Tally every line of the material that includes "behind", then give the tally and nothing else.

──────── EXTRACTED INFORMATION ────────

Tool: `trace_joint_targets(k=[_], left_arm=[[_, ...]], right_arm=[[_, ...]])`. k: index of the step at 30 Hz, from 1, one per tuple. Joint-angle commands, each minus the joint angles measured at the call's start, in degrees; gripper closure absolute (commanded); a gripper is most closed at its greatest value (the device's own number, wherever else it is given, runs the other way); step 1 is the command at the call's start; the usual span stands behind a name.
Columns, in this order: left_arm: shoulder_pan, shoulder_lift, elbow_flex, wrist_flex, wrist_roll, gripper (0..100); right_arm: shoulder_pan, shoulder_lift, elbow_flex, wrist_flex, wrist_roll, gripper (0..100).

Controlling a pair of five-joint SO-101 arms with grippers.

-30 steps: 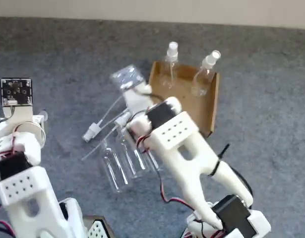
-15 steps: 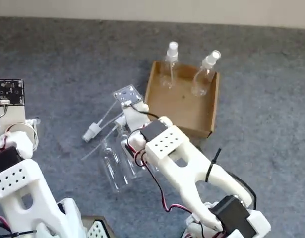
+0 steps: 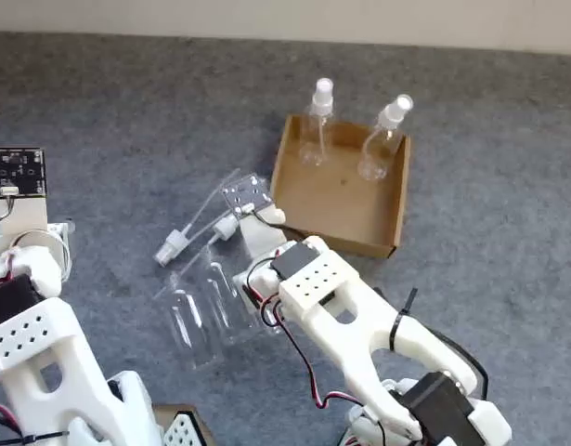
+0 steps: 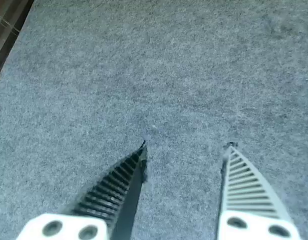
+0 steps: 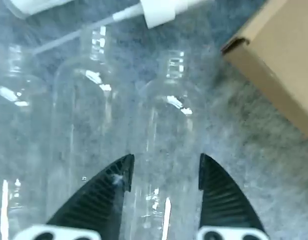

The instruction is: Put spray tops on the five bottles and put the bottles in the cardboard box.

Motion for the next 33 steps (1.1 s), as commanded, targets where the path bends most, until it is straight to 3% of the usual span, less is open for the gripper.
trace_joint_targets(k=[1, 14, 23, 25, 28, 33], left_arm=[[-0.22, 0.04, -0.92, -1.32, -0.18, 78], [-0.13, -0.31, -0.92, -1.23, -0.18, 78], [0.40, 0.13, -1.01, -1.23, -1.05, 78], [2.33, 0.22, -0.92, -0.79, -2.90, 78], [5.23, 0.22, -1.36, 2.99, -3.16, 78], [8.75, 0.22, -1.45, 5.36, -2.99, 78]], right_arm=[[-0.22, -0.66, 0.75, -0.31, -0.53, 86.6], [-0.48, -0.57, 0.92, -0.57, -0.53, 79.9], [-0.57, -0.57, 5.05, -8.04, -0.35, 79.7], [-0.57, -0.66, 5.23, -8.04, -0.26, 83.3], [-0.31, -1.45, 4.88, -7.43, 0.09, 98.4], [2.86, -7.16, 3.56, 3.56, 7.38, 99.5]])
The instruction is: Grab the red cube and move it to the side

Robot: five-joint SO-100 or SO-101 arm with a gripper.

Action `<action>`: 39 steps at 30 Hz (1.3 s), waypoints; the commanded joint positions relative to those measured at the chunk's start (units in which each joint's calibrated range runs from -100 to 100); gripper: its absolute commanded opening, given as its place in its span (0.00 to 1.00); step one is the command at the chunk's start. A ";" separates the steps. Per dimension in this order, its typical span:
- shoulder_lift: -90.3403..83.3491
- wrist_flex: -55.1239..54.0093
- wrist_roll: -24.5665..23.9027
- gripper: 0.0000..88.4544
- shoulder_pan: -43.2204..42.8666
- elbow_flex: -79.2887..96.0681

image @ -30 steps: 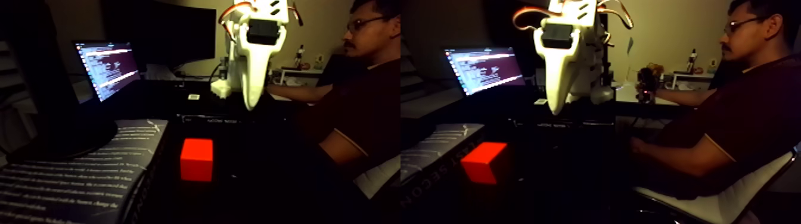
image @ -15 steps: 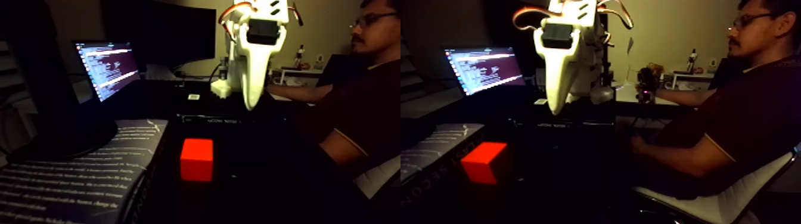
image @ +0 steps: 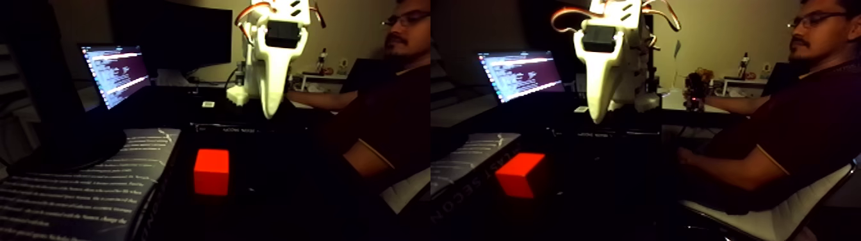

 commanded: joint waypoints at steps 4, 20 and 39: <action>0.17 -0.15 0.23 0.01 0.03 0.00; 0.17 -0.15 -0.04 0.01 0.03 0.00; 1.43 -1.00 0.28 0.02 -0.47 -0.90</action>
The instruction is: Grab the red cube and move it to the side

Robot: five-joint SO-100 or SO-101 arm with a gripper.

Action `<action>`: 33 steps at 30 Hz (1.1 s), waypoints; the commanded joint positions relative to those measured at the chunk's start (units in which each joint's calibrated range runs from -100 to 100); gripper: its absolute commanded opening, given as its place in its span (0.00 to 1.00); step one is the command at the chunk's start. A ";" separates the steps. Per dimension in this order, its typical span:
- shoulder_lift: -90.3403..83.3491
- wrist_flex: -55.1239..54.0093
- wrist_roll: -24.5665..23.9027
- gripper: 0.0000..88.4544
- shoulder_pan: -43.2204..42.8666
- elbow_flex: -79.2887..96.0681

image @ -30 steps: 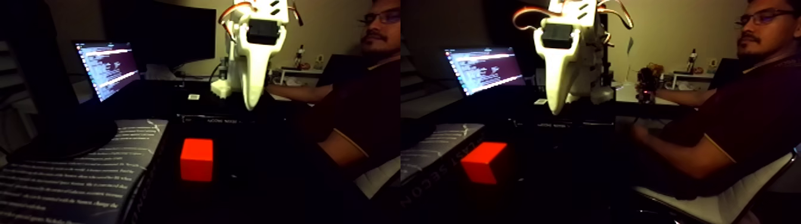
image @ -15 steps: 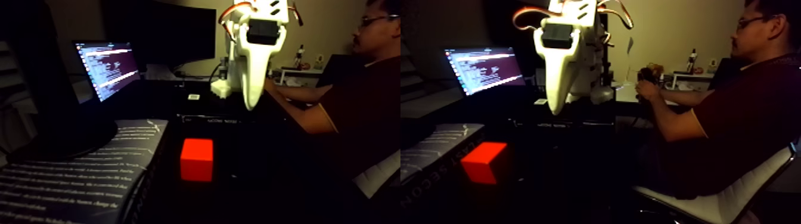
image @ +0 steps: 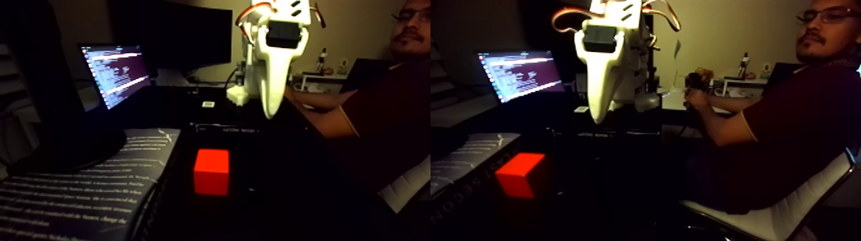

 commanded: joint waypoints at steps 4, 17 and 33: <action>8.74 -4.37 1.25 0.01 0.34 -4.71; 42.94 -1.92 3.84 0.02 4.59 -32.38; 63.28 -0.49 5.19 0.01 7.92 -46.26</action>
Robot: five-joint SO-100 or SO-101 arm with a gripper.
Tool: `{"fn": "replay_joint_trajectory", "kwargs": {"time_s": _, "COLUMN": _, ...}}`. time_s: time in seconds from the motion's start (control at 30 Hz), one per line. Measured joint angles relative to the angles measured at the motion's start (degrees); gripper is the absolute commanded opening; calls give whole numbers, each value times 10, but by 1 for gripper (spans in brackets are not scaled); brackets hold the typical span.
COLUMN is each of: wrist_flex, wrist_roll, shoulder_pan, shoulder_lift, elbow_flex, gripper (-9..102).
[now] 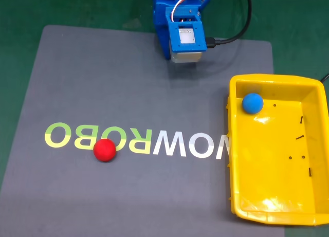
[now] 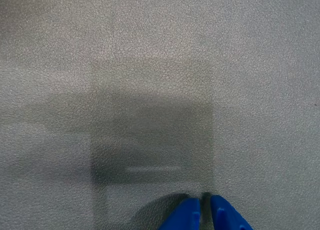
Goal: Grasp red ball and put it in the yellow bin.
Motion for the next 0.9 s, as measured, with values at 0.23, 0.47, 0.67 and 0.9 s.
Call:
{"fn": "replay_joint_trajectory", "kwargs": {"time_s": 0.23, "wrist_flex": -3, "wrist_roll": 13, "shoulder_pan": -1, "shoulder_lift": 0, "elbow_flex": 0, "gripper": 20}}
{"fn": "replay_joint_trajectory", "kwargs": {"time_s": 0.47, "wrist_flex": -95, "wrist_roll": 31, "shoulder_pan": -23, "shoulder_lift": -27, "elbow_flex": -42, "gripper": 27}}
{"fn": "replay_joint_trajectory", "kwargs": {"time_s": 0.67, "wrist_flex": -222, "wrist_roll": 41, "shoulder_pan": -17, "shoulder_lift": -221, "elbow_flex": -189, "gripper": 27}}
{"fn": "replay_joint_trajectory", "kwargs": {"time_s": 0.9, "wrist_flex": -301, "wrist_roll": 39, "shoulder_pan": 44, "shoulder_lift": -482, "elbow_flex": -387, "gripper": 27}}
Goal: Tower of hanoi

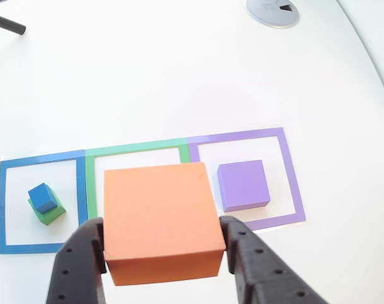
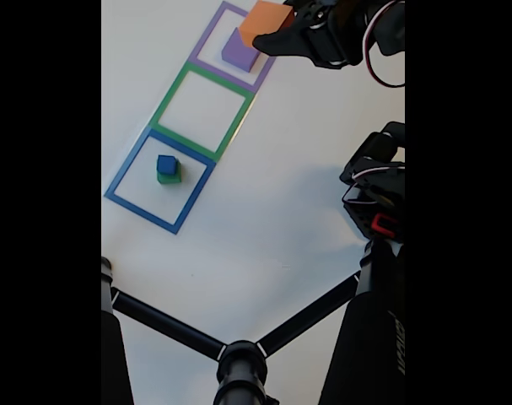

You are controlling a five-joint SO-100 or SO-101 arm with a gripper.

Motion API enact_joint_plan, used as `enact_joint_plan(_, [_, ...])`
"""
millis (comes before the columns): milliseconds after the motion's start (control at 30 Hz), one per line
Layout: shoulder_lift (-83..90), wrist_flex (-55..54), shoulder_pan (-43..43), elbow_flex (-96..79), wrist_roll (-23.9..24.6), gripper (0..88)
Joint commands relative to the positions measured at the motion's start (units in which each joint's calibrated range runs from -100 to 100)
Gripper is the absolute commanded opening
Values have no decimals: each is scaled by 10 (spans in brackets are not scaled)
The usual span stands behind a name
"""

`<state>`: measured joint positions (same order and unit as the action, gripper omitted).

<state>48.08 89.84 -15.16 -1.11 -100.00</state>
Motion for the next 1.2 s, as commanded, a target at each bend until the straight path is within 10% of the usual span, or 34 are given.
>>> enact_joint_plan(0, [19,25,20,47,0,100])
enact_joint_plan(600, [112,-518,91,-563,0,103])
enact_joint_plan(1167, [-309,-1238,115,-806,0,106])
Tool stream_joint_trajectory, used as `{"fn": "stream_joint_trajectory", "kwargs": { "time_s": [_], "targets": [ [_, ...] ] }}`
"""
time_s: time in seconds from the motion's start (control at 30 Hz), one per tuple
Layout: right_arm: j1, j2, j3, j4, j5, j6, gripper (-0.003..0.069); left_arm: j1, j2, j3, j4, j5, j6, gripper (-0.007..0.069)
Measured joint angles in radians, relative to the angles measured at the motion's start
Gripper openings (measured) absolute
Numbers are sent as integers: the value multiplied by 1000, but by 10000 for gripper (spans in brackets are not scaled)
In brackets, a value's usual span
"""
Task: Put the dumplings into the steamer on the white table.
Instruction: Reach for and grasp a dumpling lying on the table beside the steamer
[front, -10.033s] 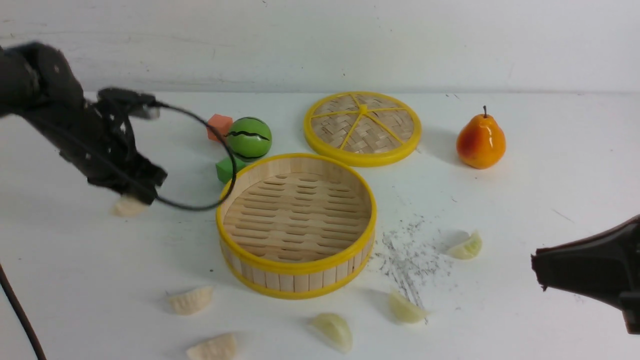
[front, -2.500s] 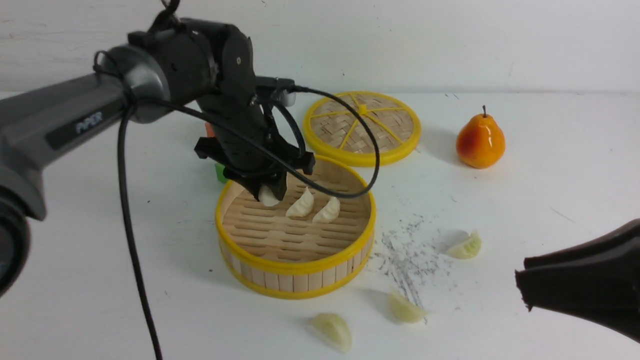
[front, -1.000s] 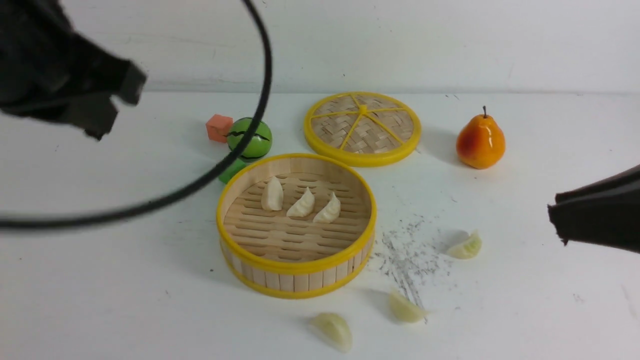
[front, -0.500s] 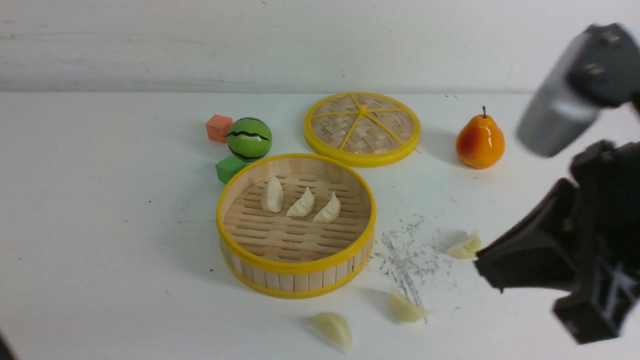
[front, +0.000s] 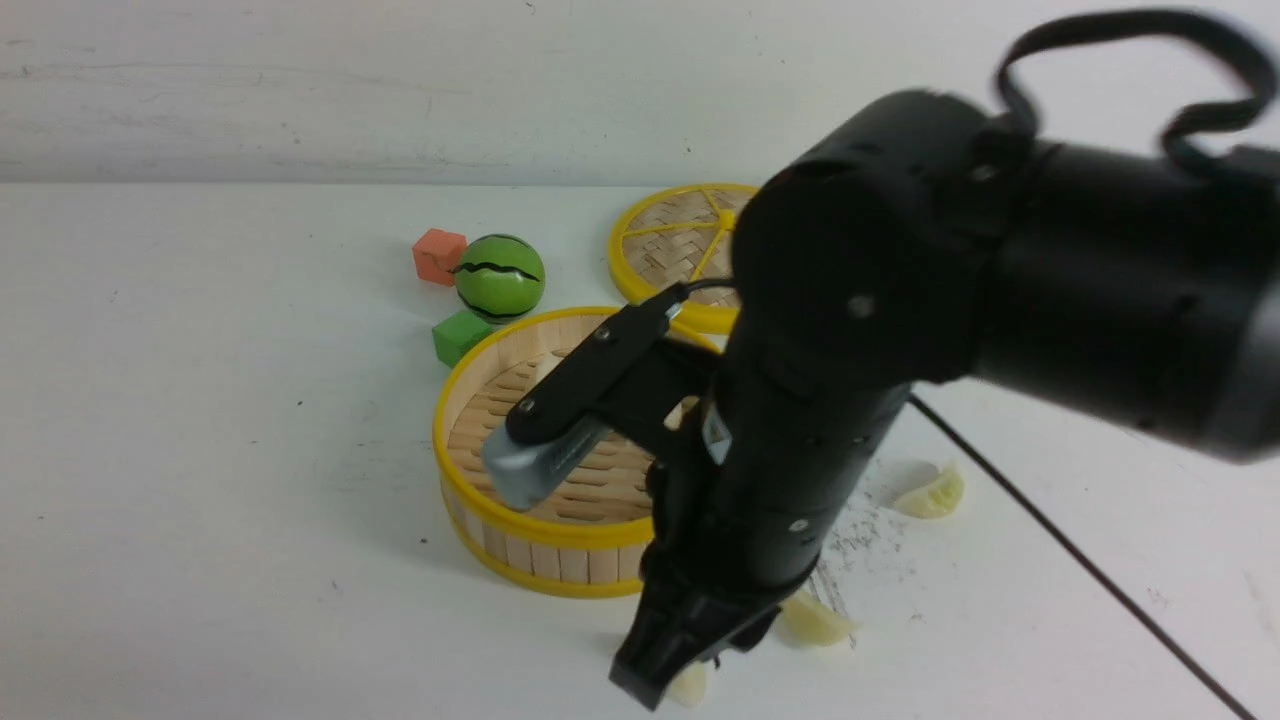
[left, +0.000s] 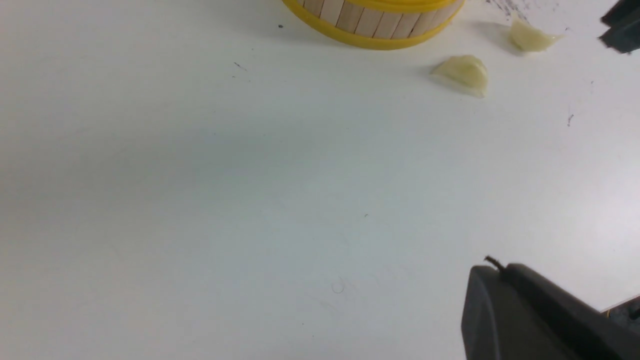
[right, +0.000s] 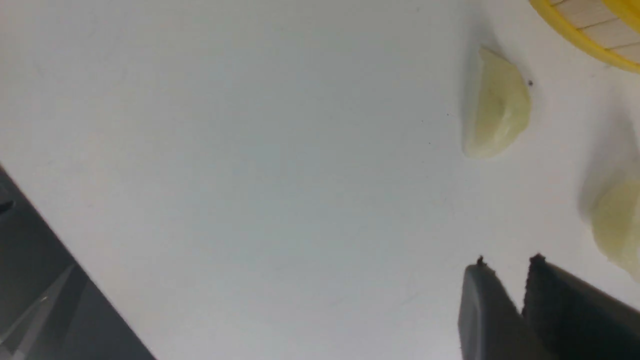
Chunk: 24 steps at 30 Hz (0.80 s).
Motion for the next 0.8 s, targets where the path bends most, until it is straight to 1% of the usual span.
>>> {"fn": "stream_joint_trajectory", "kwargs": {
  "time_s": [0.03,0.07,0.1,0.13,0.17,0.23,0.33,0.4,0.5,0.63,0.77,0.8],
  "targets": [
    [0,28,-2,-10,-16,7,238,0,0,0,-2,0,5,-14],
    [0,45,-2,-16,-24,16,268,0,0,0,-3,0,10,-14],
    [0,70,-2,-35,-44,33,337,0,0,0,-3,0,15,-14],
    [0,73,-3,-35,-47,38,337,0,0,0,-3,0,15,-14],
    [-1,98,-3,-68,-64,63,412,0,0,0,-4,0,20,-14],
    [-10,133,-4,-99,-84,117,496,0,0,1,-4,0,23,-14],
    [-39,169,-6,-102,-104,145,558,0,0,1,-4,0,28,-14],
    [-68,190,-7,-92,-125,150,575,0,0,1,-5,0,38,-14],
    [-106,221,-7,-46,-176,133,570,0,0,1,-5,0,50,-14],
    [-114,263,-7,5,-232,86,540,0,0,1,-7,1,52,-14],
    [-114,301,-7,15,-254,69,508,0,0,1,-1,1,57,-14],
    [-114,321,-7,8,-255,63,486,0,0,1,0,1,66,-14]
  ]
}}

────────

**SOLVED EXERCISE:**
2